隣に並んだアーサーが動画で記録を残している。
私も併せて静止画を記録し、転送にかける。
同時に簡易解析を続ければ、甲長1m2cm、体重130.6kg。
背甲も扁平で幅広く、色彩は赤褐色、データベースにある通り。
個体変異が激しいとあったが、今回の個体は平均的なものといえる。
あぁ、だめね。
冷静に観察し、早々に個体保護の為にやらないといけないことがあるのに、そうもしていられない。
ただただ、眺めていたい。
触れてみたい。
これがかつて、生きた化石と言われる生物の多くを発見してきた人間の気持ちなのだろうか。

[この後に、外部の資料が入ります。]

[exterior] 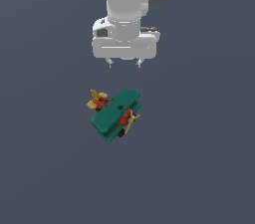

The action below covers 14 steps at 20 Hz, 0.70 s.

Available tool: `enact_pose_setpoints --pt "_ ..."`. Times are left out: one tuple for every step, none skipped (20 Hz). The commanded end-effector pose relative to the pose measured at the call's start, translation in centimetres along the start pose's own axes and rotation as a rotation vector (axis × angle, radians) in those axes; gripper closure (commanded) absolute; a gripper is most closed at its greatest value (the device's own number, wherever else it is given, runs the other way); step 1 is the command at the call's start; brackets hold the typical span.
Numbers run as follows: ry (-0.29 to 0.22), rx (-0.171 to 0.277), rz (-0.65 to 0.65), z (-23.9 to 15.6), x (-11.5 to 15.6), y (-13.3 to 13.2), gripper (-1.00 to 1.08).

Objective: Pick up the object and move it to a goal position.

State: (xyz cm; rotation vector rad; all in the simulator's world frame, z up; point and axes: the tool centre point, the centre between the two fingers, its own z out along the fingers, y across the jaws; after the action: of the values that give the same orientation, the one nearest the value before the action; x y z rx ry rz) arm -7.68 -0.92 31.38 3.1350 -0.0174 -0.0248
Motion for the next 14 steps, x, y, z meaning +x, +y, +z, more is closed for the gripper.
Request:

自分とアカウミガメそれぞれに危険性の伴うウイルスも寄生虫もないことがわかっている。
それならと。
興奮冷めやらず、してはいけないことだとわかっていたけど…アカウミガメにゆっくり静かに近づき、その甲羅に触れた。
「……」
なんとも言えなかったけど、たぶん私は感動している。
父の論文を読んで大陸に思いを馳せた時や、古書や秀でた研究結果を読んで満足感に浸ってる時と同じ、言い様のない震えが全身に駆け巡る。
目の前にいる。
なんとか遺伝子保管には辿り着いたものの、損傷がひどく、今になっても繁殖の段階を迎えてない種の1つが私の目の前に存在している。
あぁ、だから。
父は望むのだろうか。
解析できない、記録にも文献にも残らない、幻と呼ばれる大陸だからこそ、見つけて触れてみたいのだろうか。
「ミカ」
「…アーサー、私」
アカウミガメから離れ、彼の傍へ戻る。
私は一体どんな顔をしていたのか、私を見てアーサーが微笑んだ。
ほら、と両腕を広げる。
「嬉しい時は喜んでいいんだよ」
「…アーサー!」
「うん」
思わずアーサーに飛びついた。
「やった、やったわ!大発見よ…!」
「そうだね。僕も嬉しい」
柄にもなくはしゃいでる。
ただただ黙々と続ける中で多くの発見も喜びもあった。
その中でも今回は誰かと分かち合いたいと思えるような大きな発見。
「ミカがまめに外調査に出てた甲斐があったね」
「アーサー、」
「アーサー!ミカ!」
遠くからの声にはっとして彼から離れた。
はしゃぎすぎた挙句、抱き着いて喜ぶなんて。
離れて、声のする方を見やれば、遠くから十数名の研究員とさらに奥に研究運搬用の大型移動装置が見えた。
ここの異常事態を回収するにはちょうどいいだろう。
「あ、アーサー、さっきの…」
「うん?」
「み、皆には黙ってて」
はしゃいで抱きつきましたなんて恥ずかしいわと。
そんな私の声はアーサーに届いたようで、イエスと静かな返事が返ってきた。
「役得ってやつだね」
「え?」
「ミカの可愛いところ、僕だけが知ってる」
「…あ、アーサー!」
文句の1つでも2つでもぶつけてしまおうとした所で、皆と合流。
これは別の機会にとっておこう。
今は目の前の研究…解析対象の多くをどうにかすることが1番なのだから。